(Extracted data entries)
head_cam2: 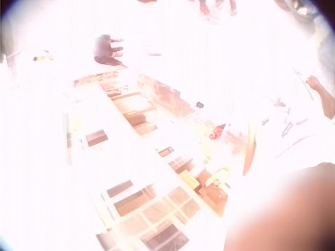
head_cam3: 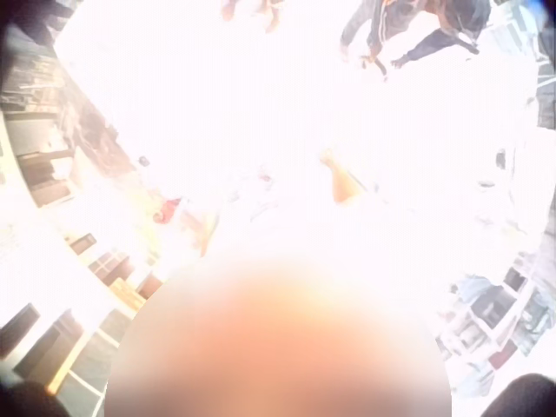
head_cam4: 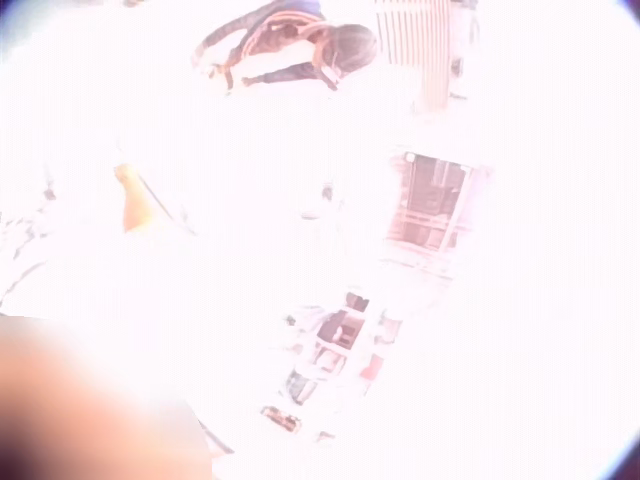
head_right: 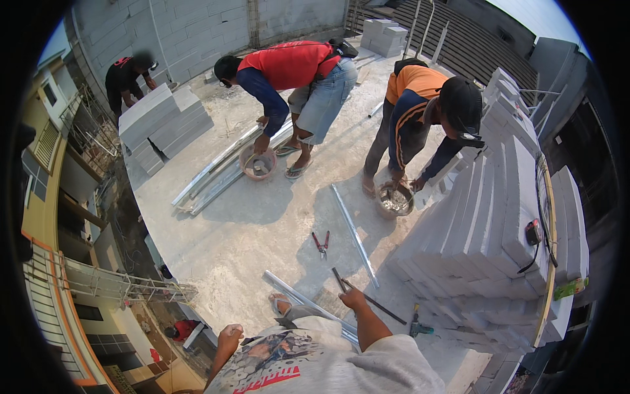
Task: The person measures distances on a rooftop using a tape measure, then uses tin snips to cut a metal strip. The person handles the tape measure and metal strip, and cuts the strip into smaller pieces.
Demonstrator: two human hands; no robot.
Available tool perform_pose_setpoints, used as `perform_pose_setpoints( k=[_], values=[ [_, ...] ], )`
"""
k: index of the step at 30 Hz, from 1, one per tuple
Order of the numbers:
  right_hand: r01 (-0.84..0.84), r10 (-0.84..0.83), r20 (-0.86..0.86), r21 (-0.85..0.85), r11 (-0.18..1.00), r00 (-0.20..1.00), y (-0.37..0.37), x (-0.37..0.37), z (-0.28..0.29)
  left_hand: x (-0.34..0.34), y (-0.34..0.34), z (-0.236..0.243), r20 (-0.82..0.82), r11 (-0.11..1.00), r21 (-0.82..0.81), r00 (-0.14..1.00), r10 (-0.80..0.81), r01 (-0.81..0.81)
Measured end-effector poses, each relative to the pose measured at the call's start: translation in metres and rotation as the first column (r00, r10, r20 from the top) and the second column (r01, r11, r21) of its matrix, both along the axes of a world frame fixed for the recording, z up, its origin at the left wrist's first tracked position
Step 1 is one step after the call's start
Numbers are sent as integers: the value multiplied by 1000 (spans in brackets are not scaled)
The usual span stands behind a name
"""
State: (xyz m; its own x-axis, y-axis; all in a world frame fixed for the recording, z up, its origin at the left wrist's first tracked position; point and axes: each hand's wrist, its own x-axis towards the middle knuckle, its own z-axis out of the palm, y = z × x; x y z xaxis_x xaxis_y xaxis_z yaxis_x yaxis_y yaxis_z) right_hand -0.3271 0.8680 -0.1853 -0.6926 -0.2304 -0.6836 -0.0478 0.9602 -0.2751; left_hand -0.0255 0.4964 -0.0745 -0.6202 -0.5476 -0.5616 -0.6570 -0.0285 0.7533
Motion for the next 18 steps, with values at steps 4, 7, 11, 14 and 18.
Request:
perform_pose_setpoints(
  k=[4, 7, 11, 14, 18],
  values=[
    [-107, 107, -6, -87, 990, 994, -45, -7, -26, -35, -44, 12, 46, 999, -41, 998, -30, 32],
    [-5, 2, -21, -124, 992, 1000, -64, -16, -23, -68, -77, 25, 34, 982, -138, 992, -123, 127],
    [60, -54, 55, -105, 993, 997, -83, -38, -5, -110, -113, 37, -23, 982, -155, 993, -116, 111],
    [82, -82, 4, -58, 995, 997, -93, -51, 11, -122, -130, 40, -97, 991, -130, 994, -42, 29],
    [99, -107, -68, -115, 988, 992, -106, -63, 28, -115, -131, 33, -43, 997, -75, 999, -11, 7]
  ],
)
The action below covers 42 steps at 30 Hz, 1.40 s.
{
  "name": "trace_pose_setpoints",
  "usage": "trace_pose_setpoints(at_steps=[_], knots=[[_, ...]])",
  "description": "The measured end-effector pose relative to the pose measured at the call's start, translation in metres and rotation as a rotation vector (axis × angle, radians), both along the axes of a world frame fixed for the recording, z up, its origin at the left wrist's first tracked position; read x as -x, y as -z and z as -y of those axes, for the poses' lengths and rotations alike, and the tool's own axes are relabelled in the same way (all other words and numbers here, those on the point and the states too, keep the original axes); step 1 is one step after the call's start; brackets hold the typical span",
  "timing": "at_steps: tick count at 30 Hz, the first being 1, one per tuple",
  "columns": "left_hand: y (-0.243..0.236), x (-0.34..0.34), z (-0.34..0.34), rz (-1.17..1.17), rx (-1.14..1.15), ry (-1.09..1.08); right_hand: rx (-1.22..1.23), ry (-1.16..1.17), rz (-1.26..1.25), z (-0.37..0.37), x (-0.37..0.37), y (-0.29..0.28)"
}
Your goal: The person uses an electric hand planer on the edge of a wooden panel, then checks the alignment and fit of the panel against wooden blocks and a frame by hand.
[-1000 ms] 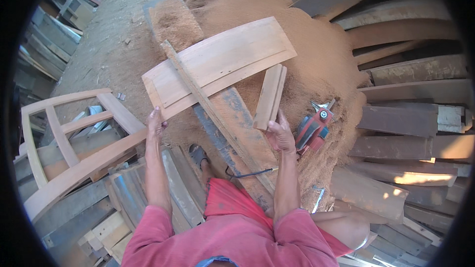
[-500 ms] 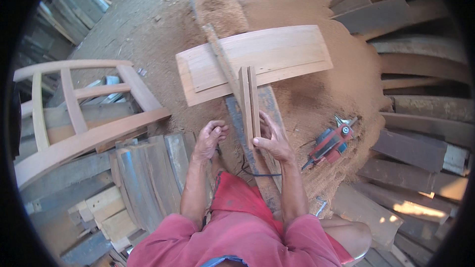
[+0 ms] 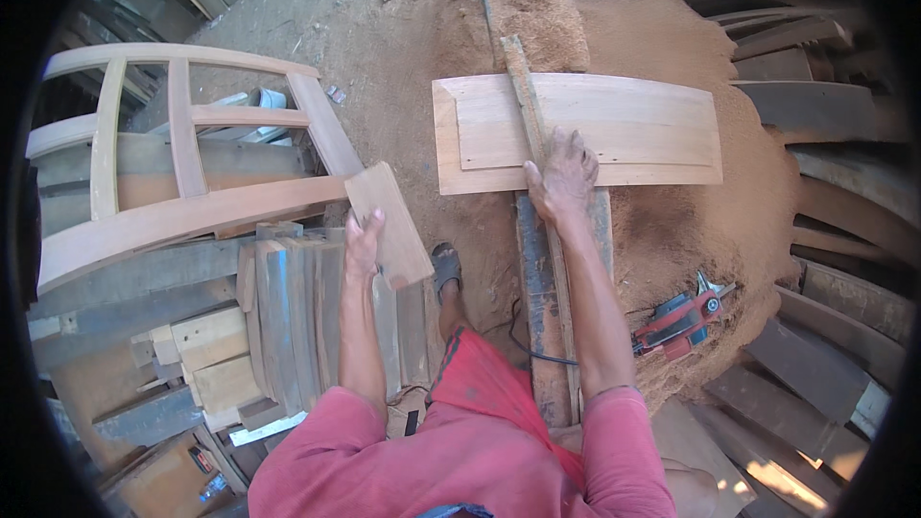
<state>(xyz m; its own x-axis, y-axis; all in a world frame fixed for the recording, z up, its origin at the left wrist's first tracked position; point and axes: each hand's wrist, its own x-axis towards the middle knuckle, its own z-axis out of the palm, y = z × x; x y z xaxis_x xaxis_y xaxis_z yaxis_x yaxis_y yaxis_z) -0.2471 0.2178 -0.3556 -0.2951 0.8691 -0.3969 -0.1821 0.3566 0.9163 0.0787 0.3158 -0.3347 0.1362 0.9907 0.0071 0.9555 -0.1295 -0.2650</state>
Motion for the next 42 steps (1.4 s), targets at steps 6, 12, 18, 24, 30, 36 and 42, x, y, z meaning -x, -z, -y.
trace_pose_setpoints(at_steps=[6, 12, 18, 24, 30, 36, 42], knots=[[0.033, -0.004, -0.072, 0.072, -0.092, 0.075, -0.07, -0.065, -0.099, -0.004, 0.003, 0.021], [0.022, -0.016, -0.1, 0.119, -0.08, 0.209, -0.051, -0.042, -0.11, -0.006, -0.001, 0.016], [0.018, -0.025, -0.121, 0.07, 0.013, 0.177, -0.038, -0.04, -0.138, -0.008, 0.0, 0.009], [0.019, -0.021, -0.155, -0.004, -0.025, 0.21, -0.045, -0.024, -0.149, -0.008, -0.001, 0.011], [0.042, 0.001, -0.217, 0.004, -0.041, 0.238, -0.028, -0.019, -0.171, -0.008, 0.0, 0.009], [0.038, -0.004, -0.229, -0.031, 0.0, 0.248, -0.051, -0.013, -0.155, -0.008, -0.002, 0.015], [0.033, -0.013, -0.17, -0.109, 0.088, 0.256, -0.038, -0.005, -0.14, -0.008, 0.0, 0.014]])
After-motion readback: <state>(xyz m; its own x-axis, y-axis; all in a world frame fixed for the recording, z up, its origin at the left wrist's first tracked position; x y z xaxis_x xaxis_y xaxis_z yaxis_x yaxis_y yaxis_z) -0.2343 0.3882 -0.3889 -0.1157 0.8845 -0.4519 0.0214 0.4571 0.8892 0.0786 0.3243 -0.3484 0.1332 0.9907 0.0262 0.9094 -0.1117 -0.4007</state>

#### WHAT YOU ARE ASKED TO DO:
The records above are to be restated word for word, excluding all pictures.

#### WRITTEN SOLUTION:
head_cam2: 
head_cam3: 
head_cam4: 
head_right: 
Task: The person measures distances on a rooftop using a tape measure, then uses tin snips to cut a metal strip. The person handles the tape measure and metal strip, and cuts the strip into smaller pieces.
Demonstrator: two human hands; no robot.
Available tool perform_pose_setpoints, used as `perform_pose_setpoints( k=[_], values=[ [_, ...] ], )`
"""
k: index of the step at 30 Hz, from 1, one per tuple
Order of the numbers:
  right_hand: r01 (-0.84..0.84), r10 (-0.84..0.83), r20 (-0.86..0.86), r21 (-0.85..0.85), r11 (-0.18..1.00), r00 (-0.20..1.00), y (-0.37..0.37), x (-0.37..0.37), z (-0.28..0.29)
  left_hand: x (-0.34..0.34), y (-0.34..0.34), z (-0.236..0.243), r20 (-0.82..0.82), r11 (-0.11..1.00), r21 (-0.82..0.81), r00 (-0.14..1.00), r10 (-0.80..0.81), r01 (-0.81..0.81)
Measured end-effector poses, each relative to the pose measured at the call's start: translation in metres and rotation as the first column (r00, r10, r20 from the top) and the second column (r01, r11, r21) of its matrix, both along the axes of a world frame fixed for the recording, z up, its origin at the left wrist's first tracked position
Step 1 is one step after the call's start
Numbers are sent as integers: the value multiplied by 1000 (spans in brackets are not scaled)
The usual span stands behind a name
"""
State: (xyz m; its own x-axis, y-axis; all in a world frame fixed for the recording, z up, its origin at the left wrist's first tracked position; point and axes: each hand's wrist, its own x-axis towards the middle knuckle, its own z-axis out of the palm, y = z × x; x y z xaxis_x xaxis_y xaxis_z yaxis_x yaxis_y yaxis_z) right_hand -0.3271 0.8680 -0.1853 -0.6926 -0.2304 -0.6836 -0.0478 0.9602 -0.2751; left_hand -0.0255 0.4964 -0.0745 -0.6202 -0.5476 -0.5616 -0.6570 -0.0285 0.7533
Motion for the next 18 steps, with values at steps 4, 7, 11, 14 and 18.
Request:
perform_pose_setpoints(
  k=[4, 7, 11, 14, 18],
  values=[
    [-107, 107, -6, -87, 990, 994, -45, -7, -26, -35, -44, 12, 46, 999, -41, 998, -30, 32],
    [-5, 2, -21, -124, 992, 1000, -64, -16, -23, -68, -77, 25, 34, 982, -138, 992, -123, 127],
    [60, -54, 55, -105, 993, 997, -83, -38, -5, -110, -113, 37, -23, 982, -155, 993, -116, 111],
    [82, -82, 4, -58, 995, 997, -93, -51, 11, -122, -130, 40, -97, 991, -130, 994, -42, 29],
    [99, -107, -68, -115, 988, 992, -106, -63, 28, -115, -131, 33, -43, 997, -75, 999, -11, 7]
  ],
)
The action below covers 42 steps at 30 Hz, 1.40 s.
{
  "name": "trace_pose_setpoints",
  "usage": "trace_pose_setpoints(at_steps=[_], knots=[[_, ...]])",
  "description": "The measured end-effector pose relative to the pose measured at the call's start, translation in metres and rotation as a rotation vector (axis × angle, radians), both along the axes of a world frame fixed for the recording, z up, its origin at the left wrist's first tracked position; read x as -x, y as -z and z as -y of those axes, for the poses' lengths and rotations alike, and the tool's own axes are relabelled in the same way (all other words and numbers here, those on the point and the states too, keep the original axes); step 1 is one step after the call's start; brackets hold the typical span",
  "timing": "at_steps: tick count at 30 Hz, the first being 1, one per tuple",
  "columns": "left_hand: y (-0.243..0.236), x (-0.34..0.34), z (-0.34..0.34), rz (-1.17..1.17), rx (-1.14..1.15), ry (-1.09..1.08); right_hand: rx (-1.22..1.23), ry (-1.16..1.17), rz (-1.26..1.25), z (-0.37..0.37), x (-0.37..0.37), y (-0.29..0.28)"
}
Your goal: The person uses an electric hand planer on the edge of a wooden panel, then checks the alignment and fit of the panel against wooden blocks and a frame by hand.
[-1000 ms] 
[-500 ms] 
[+0 ms] 
<state>(xyz m; its own x-axis, y-axis; all in a world frame fixed for the recording, z up, its origin at the left wrist's first tracked position; point and axes: each hand's wrist, its own x-axis towards the middle knuckle, its own z-axis out of the palm, y = z × x; x y z xaxis_x xaxis_y xaxis_z yaxis_x yaxis_y yaxis_z) -0.2471 0.2178 -0.3556 -0.2951 0.8691 -0.3969 -0.1821 0.3566 0.9163 0.0787 0.3158 -0.3347 0.1362 0.9907 0.0071 0.9555 -0.1295 -0.2650</state>
Motion for the next 42 steps (1.4 s), targets at steps 6, 12, 18, 24, 30, 36 and 42, x, y, z meaning -x, -z, -y.
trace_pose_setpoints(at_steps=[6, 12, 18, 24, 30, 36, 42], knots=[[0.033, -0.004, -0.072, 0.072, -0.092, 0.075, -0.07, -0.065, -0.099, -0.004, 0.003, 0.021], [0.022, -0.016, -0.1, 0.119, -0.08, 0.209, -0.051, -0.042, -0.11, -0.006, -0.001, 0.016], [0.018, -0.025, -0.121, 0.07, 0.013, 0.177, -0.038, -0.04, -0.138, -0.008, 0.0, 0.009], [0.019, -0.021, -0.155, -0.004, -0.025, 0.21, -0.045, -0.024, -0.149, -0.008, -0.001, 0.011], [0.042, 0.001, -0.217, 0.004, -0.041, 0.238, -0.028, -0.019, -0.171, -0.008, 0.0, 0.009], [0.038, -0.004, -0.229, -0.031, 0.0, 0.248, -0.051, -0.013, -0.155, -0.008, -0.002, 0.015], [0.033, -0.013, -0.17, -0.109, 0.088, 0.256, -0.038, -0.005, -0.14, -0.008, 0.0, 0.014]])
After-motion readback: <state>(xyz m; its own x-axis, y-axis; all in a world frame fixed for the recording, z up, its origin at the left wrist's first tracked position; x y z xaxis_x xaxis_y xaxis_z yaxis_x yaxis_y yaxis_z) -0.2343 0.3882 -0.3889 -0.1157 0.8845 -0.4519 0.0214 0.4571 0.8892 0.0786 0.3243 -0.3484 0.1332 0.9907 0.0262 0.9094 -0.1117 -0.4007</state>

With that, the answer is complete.